RELASI KUASA DALAM PENGUBAHAN BUDAYA KOMUNITAS : NEGARA, MUSLIM, WONG SIKEP
Abstract
Kajian tentang komunitas lokal belum banyak mengaitkannya dengan issu teoritik yang berkembang di dalam ilmu-ilmu sosial, khususnya antropologi, yaitu relasi kuasa (power relations). Sebuah pendekatan yang melihat manusia bukan sekedar obyek yang dipengaruhi struktur, namun ia juga memiliki kebebasan dan bahkan menentukan struktur. Karenanya dalam relasinya dengan pihak lain, manusia adalah ’agen’ yang aktif, kreatif, dan bahkan manipulatif yang berorientasi kepada kepentingan dirinya.
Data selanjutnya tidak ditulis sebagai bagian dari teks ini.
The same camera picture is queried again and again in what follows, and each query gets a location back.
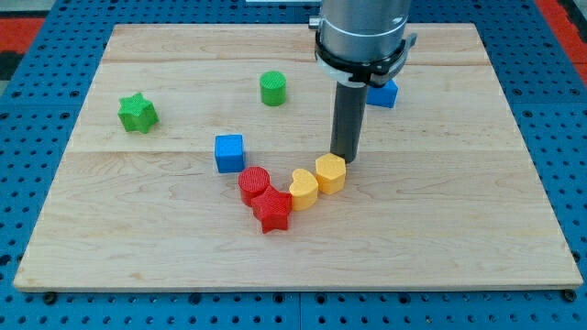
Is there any blue block behind arm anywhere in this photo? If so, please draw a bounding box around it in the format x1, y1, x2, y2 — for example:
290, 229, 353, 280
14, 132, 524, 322
366, 80, 399, 108

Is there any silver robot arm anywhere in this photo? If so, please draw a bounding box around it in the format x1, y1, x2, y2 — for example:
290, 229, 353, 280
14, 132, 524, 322
315, 0, 416, 88

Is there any blue cube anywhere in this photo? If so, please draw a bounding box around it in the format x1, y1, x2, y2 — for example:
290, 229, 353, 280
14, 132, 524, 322
215, 134, 245, 173

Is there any wooden board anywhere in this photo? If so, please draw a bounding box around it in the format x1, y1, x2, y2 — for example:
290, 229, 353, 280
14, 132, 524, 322
14, 24, 583, 292

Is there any yellow heart block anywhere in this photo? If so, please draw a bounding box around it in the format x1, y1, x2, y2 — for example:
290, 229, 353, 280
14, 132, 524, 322
289, 169, 318, 211

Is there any yellow hexagon block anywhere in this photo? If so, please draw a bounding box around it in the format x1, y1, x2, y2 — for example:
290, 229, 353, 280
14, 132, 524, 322
316, 153, 347, 194

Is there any red cylinder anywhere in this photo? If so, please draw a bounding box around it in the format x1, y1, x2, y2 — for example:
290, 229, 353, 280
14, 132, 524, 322
238, 166, 271, 207

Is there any red star block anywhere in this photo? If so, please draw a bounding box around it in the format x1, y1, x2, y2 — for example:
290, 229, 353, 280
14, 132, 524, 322
251, 185, 292, 234

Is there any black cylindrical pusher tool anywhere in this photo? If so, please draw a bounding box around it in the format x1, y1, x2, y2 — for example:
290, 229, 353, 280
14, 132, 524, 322
330, 82, 369, 163

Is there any green cylinder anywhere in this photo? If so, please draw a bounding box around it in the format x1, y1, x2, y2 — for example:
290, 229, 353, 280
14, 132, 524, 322
260, 71, 287, 106

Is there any green star block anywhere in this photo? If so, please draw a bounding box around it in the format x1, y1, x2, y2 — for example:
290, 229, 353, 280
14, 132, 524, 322
117, 93, 159, 134

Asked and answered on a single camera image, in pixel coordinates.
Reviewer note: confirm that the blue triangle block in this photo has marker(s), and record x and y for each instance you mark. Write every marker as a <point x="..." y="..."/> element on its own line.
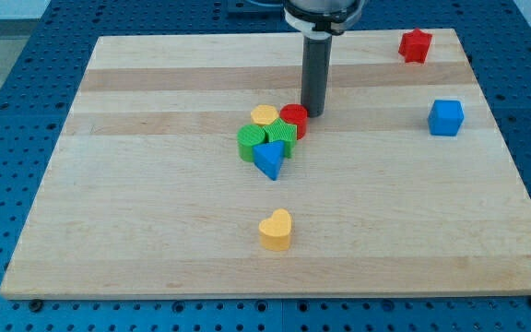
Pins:
<point x="268" y="158"/>

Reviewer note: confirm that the yellow hexagon block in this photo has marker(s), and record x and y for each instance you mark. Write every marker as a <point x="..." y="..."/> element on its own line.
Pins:
<point x="264" y="114"/>

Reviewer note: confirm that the blue perforated metal table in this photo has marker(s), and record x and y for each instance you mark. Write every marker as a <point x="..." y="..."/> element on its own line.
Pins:
<point x="41" y="86"/>

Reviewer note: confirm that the green cylinder block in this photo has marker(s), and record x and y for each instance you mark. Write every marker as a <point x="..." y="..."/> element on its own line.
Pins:
<point x="248" y="136"/>

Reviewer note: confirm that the blue cube block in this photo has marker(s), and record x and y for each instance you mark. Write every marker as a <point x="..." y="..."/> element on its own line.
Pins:
<point x="445" y="117"/>

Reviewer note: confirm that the red star block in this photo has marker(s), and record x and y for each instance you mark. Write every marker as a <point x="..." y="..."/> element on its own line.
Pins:
<point x="415" y="45"/>

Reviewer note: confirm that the yellow heart block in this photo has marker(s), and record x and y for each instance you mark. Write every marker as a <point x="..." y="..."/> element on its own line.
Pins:
<point x="275" y="231"/>

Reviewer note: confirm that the light wooden board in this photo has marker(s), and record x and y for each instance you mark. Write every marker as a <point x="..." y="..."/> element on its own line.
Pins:
<point x="145" y="196"/>

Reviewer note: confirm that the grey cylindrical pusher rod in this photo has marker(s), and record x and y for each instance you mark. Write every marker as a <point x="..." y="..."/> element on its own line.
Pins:
<point x="314" y="74"/>

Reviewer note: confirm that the green star block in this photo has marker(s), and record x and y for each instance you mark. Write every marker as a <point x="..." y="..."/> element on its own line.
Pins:
<point x="279" y="130"/>

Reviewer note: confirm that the red cylinder block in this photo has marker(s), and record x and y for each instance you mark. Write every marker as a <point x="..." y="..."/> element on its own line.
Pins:
<point x="295" y="114"/>

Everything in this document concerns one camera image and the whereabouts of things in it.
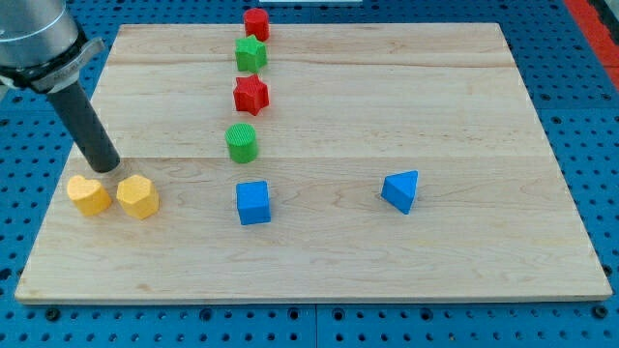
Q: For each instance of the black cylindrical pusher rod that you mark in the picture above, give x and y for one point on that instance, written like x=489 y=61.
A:
x=77 y=114

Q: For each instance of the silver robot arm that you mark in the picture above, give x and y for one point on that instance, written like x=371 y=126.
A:
x=44 y=49

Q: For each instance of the blue cube block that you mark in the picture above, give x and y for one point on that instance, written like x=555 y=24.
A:
x=253 y=202

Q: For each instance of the yellow heart block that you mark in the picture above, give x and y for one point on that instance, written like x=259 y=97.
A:
x=88 y=195

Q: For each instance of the yellow hexagon block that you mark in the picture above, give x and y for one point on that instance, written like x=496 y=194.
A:
x=138 y=197

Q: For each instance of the green cylinder block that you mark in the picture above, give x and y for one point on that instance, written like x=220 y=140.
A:
x=241 y=142

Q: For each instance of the red star block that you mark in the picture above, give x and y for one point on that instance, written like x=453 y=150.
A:
x=250 y=94

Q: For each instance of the green star block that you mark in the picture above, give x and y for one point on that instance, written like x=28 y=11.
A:
x=250 y=54

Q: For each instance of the wooden board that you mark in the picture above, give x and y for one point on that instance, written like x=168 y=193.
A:
x=492 y=222

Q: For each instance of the red cylinder block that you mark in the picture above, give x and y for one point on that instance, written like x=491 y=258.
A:
x=257 y=23

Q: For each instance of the blue triangle block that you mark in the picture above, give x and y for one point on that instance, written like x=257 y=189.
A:
x=400 y=190

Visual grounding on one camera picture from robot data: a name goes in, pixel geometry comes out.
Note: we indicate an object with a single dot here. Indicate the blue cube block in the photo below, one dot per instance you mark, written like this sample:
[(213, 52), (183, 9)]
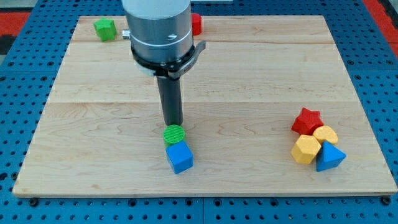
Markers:
[(179, 157)]

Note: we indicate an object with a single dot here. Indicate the red circle block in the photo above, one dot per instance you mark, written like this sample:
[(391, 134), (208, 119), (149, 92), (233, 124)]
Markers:
[(196, 24)]

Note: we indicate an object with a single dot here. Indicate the blue triangle block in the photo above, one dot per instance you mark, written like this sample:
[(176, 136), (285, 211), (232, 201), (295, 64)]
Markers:
[(329, 157)]

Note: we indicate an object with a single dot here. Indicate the wooden board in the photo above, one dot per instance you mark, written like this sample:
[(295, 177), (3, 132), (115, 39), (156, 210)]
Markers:
[(100, 133)]

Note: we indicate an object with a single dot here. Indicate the green circle block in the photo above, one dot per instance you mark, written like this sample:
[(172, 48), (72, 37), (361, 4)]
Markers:
[(173, 134)]

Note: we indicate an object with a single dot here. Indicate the red star block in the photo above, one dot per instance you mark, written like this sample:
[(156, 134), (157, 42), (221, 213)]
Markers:
[(307, 122)]

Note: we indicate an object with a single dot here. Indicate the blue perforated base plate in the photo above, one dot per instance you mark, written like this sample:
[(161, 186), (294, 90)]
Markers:
[(31, 65)]

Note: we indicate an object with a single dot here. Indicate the yellow heart block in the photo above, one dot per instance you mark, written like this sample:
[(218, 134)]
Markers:
[(325, 133)]

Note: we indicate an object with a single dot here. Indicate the yellow hexagon block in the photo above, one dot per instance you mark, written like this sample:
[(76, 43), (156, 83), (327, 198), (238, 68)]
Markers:
[(305, 149)]

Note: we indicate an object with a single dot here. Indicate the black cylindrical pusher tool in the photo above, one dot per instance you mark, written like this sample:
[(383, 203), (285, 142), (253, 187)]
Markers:
[(171, 100)]

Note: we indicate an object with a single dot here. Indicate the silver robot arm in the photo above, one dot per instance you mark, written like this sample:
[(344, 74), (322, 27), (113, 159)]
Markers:
[(161, 36)]
Setiap orang sama-sama menjalankan kuasa untuk mencapai keunggulan, meskipun dalam proses menjalankan kuasa tersebut ada yang unggul dan ’kalah’ atau mengalah, namun sifatnya sementara, karena kuasa itu bersifat dinamis dan kuasa bukan milik elite tertentu, tapi ia dijalankan oleh semua orang. Dalam kaitannya dengan relasi antarkelompok, setiap kelompok menjalankan kuasanya, termasuk kelompok lokal yang dianggap ’lemah’ oleh pihak lain. Bahkan ketika si ’lemah’ dianggap kalah, sebenarnya ia sedang menjalankan kuasa sesuai kepentingannya, proses untuk memilih atau tidak memilih, menerima atau tidak menerima, mengadaptasi atau tidak suatu ide atau pengetahuan dan tindakan dari pihak lain merupakan indikator bahwa pihak tersebut juga menjalankan kuasa. Lebih dari itu, kemenangan suatu pihak justru karena adanya legitimasi dari yang ’kalah’ karena disesuaikan dengan kepentingan pihak yang ’kalah’ tersebut.